The docs state the difference between run-task and start-task.

[Of run-task] Start a task using random placement and the default Amazon ECS scheduler. If you want to use your own scheduler or place a task on a specific container instance, use start-task instead.

Upon issuing the start or run command, the containers start more or less instantly if docker has the image for the container it needs to run. It will pull the image from a registry if it does not already exist locally. The task definition spec does not have a parameter for username and password to use for a remote registry, but you could work around this by seeding the image with those credentials.

The API exposes the information you’d expect about tasks, such as list-tasks and describe-tasks. You can describe tasks after they’re finished but you can’t restart them. You also don’t have access to logs, but you can see the exit code of containers.

Resource Control

ECS is capable of managing CPU and memory resources across the cluster.

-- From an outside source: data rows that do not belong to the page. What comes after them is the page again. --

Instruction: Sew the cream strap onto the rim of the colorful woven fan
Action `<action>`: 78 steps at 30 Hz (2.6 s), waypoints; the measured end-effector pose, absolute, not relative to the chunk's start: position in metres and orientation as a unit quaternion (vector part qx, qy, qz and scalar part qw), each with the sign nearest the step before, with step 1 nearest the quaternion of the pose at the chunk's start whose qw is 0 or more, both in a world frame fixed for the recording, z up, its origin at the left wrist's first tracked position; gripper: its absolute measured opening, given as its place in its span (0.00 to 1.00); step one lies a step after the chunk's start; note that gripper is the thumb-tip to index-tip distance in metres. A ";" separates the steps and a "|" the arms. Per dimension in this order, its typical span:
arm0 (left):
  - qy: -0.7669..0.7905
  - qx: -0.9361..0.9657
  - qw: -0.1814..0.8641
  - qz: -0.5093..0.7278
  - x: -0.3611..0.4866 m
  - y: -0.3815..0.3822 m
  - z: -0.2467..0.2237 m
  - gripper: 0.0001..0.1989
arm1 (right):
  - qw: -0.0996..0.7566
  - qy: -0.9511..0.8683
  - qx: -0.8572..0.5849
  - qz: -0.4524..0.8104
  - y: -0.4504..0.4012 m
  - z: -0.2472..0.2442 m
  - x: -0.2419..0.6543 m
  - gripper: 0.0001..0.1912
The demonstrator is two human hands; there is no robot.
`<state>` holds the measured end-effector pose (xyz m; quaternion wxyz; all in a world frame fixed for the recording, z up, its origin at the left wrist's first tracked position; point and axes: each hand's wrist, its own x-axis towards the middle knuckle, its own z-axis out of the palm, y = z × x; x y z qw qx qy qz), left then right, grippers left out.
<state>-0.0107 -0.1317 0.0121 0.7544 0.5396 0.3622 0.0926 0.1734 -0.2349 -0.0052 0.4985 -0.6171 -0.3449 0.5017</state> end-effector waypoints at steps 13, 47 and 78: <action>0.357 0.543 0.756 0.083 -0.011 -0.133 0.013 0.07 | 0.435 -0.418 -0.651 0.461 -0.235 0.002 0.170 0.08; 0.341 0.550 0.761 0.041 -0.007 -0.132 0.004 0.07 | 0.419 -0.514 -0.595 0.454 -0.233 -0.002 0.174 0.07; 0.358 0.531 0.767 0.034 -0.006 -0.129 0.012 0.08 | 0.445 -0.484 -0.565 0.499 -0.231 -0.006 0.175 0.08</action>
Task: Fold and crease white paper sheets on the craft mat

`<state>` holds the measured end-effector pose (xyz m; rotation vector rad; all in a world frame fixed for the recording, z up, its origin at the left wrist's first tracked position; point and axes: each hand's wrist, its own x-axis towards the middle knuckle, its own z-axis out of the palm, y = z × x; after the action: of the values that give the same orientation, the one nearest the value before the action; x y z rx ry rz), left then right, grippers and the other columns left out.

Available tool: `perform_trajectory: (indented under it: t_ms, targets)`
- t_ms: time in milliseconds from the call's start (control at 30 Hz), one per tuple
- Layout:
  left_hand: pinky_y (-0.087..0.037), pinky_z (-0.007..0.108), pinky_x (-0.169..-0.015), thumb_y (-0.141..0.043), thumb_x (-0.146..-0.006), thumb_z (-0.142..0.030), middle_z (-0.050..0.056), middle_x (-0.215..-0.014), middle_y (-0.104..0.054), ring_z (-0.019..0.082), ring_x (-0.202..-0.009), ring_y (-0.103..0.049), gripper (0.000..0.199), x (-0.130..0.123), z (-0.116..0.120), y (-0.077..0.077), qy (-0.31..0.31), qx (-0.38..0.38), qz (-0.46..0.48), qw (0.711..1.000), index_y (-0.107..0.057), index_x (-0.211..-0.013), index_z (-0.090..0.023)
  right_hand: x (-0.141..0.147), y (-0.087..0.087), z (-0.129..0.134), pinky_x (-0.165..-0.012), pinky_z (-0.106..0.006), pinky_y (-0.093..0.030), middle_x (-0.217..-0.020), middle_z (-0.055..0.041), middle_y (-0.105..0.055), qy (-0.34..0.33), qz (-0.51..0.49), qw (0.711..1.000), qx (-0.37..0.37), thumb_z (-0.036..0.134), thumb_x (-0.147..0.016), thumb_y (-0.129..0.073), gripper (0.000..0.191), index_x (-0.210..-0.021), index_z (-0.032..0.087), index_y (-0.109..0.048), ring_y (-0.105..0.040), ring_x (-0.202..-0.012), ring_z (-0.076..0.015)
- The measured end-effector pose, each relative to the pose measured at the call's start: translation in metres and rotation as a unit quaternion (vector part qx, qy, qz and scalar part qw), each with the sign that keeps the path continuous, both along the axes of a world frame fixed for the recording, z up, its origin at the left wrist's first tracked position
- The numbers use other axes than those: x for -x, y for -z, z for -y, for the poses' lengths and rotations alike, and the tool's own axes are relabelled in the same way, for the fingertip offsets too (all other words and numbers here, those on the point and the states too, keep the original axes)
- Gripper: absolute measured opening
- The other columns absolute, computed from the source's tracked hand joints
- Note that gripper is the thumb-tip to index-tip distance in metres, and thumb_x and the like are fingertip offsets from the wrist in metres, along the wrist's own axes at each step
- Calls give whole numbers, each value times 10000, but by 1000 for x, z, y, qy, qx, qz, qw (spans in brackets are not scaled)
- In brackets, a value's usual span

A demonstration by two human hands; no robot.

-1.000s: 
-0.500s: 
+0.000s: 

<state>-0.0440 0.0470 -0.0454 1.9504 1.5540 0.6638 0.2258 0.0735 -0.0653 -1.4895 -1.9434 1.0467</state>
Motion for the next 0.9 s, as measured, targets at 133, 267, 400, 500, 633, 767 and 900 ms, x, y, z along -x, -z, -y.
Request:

A CPU core is divided into 1024 units, which can be individually assigned to tasks. If you try to run a task that consumes more resources than are available, ECS returns an error.

{
    "failures": [
        {
            "reason": "RESOURCE:CPU",
            "arn": "arn:aws:ecs:us-east-1:792379844846:container-instance/90ccf398-f371-432d-b832-052c4daf2357"
        },
        {
            "reason": "RESOURCE:CPU",
            "arn": "arn:aws:ecs:us-east-1:792379844846:container-instance/aa5436f9-1759-4d93-9822-704ebe761d48"
        }
    ],
    "tasks": []
}

Presumably we’ll see more smarts added to this scheduler over time.

Summing It All Up

If you’re like me you may have skipped straight to the end past all the details. That’s okay. If you’re not like me and you read it all, then please send me your corrections rather than simply muttering under your breath about my mistakes!

My first reaction after reading and experimenting was, “that’s it?”, but upon further reflection I’m convinced this is a very nice start. If the goal is to have a managed layer of compute capacity that can run application code in a resilient, secure, repeatable fashion, this platform shows a lot of promise in its simplicity. It exposes just a few primitives: clusters of compute, instances within clusters, and tasks to run. From these pieces it’s possible to assemble a larger system.

What I like best is that it’s not a complete black box like PaaS offerings. The OS image can be managed manually, the instance types can be customized, the entire OS environment is controllable. If I want to run Logspout on every instance myself I can do that. I can even distribute the compute as I like throughout the network. There can be deep integration with orchestration tools to compose complex inter-related systems.

But it doesn’t feel done yet.

There’s also no registry service and Amazon doesn’t appear to have plans to create one. During the announcement at reInvent they made it clear that they’re partners with Docker and the Docker Hub. It’s too bad because it would be great to have a managed, private registry that was super fast and had a web interface suitable for human use.

I haven’t used it in anger yet, but I’m excited to see how this service continues to shape up.